Problem description:
Reprint the lines below as they are, minus the pictures.

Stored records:

○ ○ ○

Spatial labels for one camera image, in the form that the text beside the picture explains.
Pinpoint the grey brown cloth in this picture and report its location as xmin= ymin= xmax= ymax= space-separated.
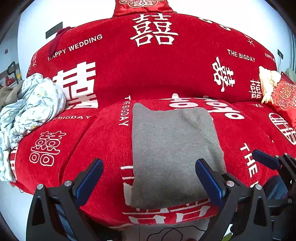
xmin=0 ymin=85 xmax=23 ymax=110

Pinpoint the grey knit sweater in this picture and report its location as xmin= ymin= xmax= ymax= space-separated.
xmin=130 ymin=103 xmax=227 ymax=209

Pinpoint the black chair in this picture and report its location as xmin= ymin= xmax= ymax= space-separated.
xmin=7 ymin=61 xmax=23 ymax=87

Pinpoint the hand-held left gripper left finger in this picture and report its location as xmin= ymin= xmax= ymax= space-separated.
xmin=26 ymin=158 xmax=104 ymax=241

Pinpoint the person's left trouser leg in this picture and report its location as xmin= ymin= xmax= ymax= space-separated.
xmin=55 ymin=204 xmax=78 ymax=241

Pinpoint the red embroidered bolster pillow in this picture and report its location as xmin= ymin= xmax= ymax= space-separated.
xmin=112 ymin=0 xmax=174 ymax=17

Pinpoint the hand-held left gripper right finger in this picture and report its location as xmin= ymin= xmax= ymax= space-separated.
xmin=195 ymin=158 xmax=275 ymax=241

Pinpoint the cream fringed cloth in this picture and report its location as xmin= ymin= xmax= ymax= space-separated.
xmin=258 ymin=66 xmax=282 ymax=104

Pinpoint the dark wall panel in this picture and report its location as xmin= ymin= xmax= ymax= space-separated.
xmin=46 ymin=22 xmax=63 ymax=39

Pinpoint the black cable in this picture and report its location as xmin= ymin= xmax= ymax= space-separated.
xmin=146 ymin=227 xmax=204 ymax=241

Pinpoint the red wedding sofa cover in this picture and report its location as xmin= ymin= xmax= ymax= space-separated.
xmin=9 ymin=13 xmax=296 ymax=229

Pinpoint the light blue floral blanket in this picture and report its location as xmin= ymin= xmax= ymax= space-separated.
xmin=0 ymin=73 xmax=67 ymax=183

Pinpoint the red embroidered square pillow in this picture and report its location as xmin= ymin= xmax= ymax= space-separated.
xmin=273 ymin=72 xmax=296 ymax=131

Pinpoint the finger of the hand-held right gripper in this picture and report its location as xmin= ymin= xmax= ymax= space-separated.
xmin=279 ymin=152 xmax=296 ymax=186
xmin=253 ymin=149 xmax=282 ymax=171

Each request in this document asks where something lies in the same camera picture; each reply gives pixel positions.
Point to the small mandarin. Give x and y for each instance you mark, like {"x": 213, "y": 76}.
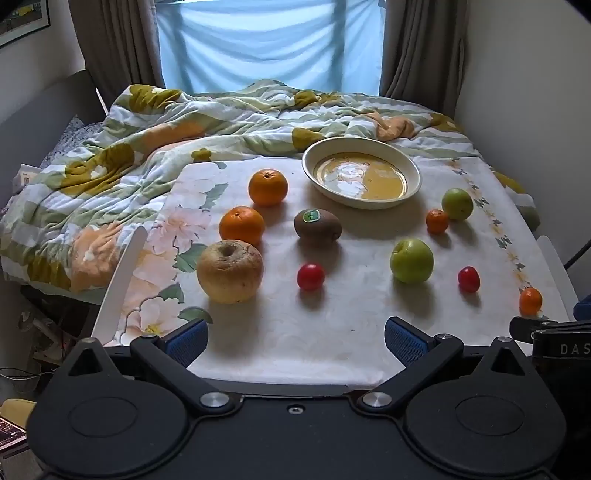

○ ○ ○

Exercise answer:
Spatial labels for one camera image, in the form that the text beside the picture explains.
Pinpoint the grey brown cloth in this picture and report its location as xmin= ymin= xmax= ymax= space-separated.
xmin=0 ymin=85 xmax=23 ymax=110

Pinpoint the grey knit sweater in this picture and report its location as xmin= ymin= xmax= ymax= space-separated.
xmin=130 ymin=103 xmax=227 ymax=209

Pinpoint the black chair in this picture and report its location as xmin= ymin= xmax= ymax= space-separated.
xmin=7 ymin=61 xmax=23 ymax=87

Pinpoint the hand-held left gripper left finger in this picture and report its location as xmin= ymin= xmax= ymax= space-separated.
xmin=26 ymin=158 xmax=104 ymax=241

Pinpoint the person's left trouser leg in this picture and report its location as xmin= ymin= xmax= ymax= space-separated.
xmin=55 ymin=204 xmax=78 ymax=241

Pinpoint the red embroidered bolster pillow in this picture and report its location as xmin= ymin= xmax= ymax= space-separated.
xmin=112 ymin=0 xmax=174 ymax=17

Pinpoint the hand-held left gripper right finger in this picture and report its location as xmin= ymin= xmax= ymax= space-separated.
xmin=195 ymin=158 xmax=275 ymax=241

Pinpoint the cream fringed cloth in this picture and report its location as xmin= ymin= xmax= ymax= space-separated.
xmin=258 ymin=66 xmax=282 ymax=104

Pinpoint the dark wall panel in this picture and report its location as xmin= ymin= xmax= ymax= space-separated.
xmin=46 ymin=22 xmax=63 ymax=39

Pinpoint the black cable in this picture and report its location as xmin= ymin= xmax= ymax= space-separated.
xmin=146 ymin=227 xmax=204 ymax=241

Pinpoint the red wedding sofa cover in this picture and report its location as xmin= ymin= xmax= ymax= space-separated.
xmin=9 ymin=13 xmax=296 ymax=229

Pinpoint the light blue floral blanket in this picture and report its location as xmin= ymin= xmax= ymax= space-separated.
xmin=0 ymin=73 xmax=67 ymax=183

Pinpoint the red embroidered square pillow in this picture and report its location as xmin= ymin= xmax= ymax= space-separated.
xmin=273 ymin=72 xmax=296 ymax=131

Pinpoint the finger of the hand-held right gripper in this picture and report its location as xmin= ymin= xmax= ymax= space-separated.
xmin=279 ymin=152 xmax=296 ymax=186
xmin=253 ymin=149 xmax=282 ymax=171

Each request in this document asks where something lies in the same camera picture; each reply gives pixel positions.
Point to the small mandarin. Give x and y for each instance you mark, like {"x": 213, "y": 76}.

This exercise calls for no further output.